Driving the news: Just in the last week, the cancellation of Atlanta's Music Midtown festival and an electoral win for Kansas abortion rights with high Democratic turnout (that Abrams hopes to replicate) have galvanized her focus on the two issues.
Why it matters: This year Abrams is facing political headwinds from inflation and President Biden's low approval ratings.
- But her campaign is undergirding their argument that Kemp is out of step with the majority of Georgians who support abortion rights and who did not approve of his move to loosen gun laws.
State of play: Abrams just released another attack ad targeting Kemp on his abortion stance. It joins two others in her multimillion-dollar statewide ad buy rotation, the negative ads of which have almost entirely focused on gun control and abortion rights.

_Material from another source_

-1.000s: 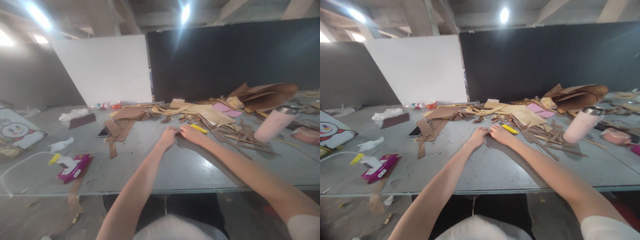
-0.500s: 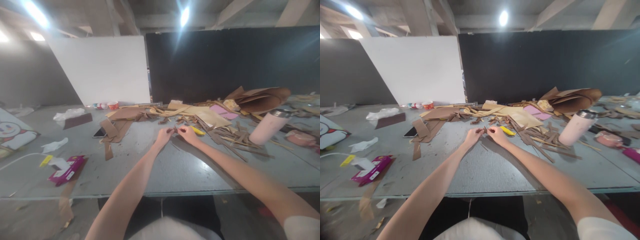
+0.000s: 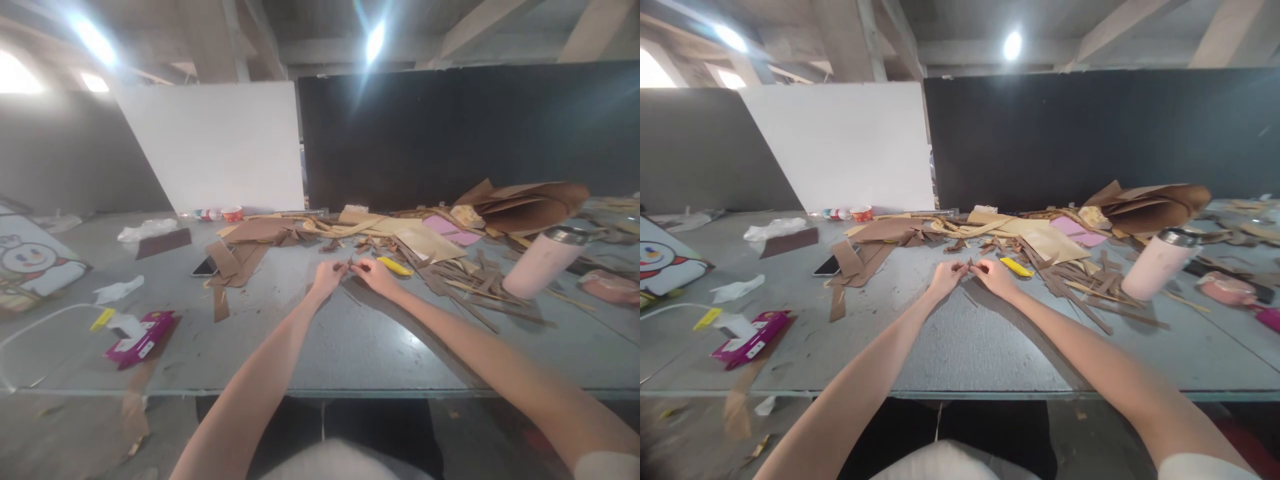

Zoom in: In a Thursday memo Abrams' campaign manager Lauren Groh-Wargo argued that Kansas' results bode well for Georgia Democrats. She pointed to a surge in Kansas Democratic turnout in an otherwise sleepy primary, as well as an estimated at least 17% of Republican voters there who voted for abortion access.
- "Georgia is notably far more Democratic and progressive than Kansas," she wrote.
The other side: Kemp campaign spokesperson Tate Mitchell said in a statement that while Abrams campaigns on a platform "that will only divide Georgians and hit their pocketbooks, Gov. Kemp will stay focused on helping Georgians fight through 40-year high inflation and the recession brought on by the Biden-Abrams agenda."
Yes, and: Abrams has also leaned in on gun regulation following the news that an issue involving event organizers and Georgia's gun laws forced the cancellation of Music Midtown.
The big picture: Abrams has emphasized her point that these two social issues are also economic ones. After the Music Midtown news Abrams framed it as: Kemp "cares more about protecting dangerous people carrying guns in public than saving jobs and keeping business in Georgia."
The intrigue: Adding to Abrams' argument has been the chorus of Democratic governors around the country, including North Carolina's and Nevada's soliciting Music Midtown to move there.
- California Gov. Gavin Newsom offered to extend tax credits to film and television productions that "come home to the Golden State" to escape states like Georgia's anti-abortion policy.
Editor’s note: This article has been corrected to show a majority (not all) of Abrams' negative ads have focused on gun control and abortion rights.